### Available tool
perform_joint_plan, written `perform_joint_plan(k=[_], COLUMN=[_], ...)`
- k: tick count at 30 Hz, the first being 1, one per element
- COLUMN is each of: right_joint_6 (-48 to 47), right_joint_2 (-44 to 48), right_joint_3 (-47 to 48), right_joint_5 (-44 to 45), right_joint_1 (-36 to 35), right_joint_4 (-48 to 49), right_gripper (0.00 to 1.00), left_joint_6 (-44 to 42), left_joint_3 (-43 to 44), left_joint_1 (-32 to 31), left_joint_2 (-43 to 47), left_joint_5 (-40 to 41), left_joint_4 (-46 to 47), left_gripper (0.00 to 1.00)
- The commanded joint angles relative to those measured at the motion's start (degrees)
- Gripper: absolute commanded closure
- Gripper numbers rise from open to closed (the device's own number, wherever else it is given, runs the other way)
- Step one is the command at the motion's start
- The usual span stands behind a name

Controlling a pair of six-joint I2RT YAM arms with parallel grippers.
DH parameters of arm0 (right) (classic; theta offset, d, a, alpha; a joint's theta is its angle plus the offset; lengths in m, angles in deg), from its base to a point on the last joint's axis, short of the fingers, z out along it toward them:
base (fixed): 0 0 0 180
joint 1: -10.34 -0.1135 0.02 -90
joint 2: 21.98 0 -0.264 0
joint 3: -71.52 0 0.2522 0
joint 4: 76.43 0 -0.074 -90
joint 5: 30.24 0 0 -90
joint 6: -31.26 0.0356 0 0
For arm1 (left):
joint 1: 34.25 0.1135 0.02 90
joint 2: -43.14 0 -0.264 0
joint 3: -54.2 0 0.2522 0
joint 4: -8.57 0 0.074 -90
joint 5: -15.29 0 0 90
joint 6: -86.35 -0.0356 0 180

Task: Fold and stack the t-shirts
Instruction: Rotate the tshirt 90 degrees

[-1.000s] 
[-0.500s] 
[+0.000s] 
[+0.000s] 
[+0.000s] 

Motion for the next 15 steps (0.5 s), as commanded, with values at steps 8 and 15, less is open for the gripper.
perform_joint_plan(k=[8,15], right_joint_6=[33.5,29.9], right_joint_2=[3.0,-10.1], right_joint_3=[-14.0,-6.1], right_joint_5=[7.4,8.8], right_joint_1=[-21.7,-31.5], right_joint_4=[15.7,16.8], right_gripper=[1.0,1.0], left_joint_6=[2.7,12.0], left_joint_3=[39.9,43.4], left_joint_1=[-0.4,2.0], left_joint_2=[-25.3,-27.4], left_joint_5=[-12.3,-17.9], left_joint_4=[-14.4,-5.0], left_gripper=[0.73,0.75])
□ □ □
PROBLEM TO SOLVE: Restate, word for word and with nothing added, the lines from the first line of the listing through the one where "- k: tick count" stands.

TASK RESPONSE:
### Available tool
perform_joint_plan, written `perform_joint_plan(k=[_], COLUMN=[_], ...)`
- k: tick count at 30 Hz, the first being 1, one per element

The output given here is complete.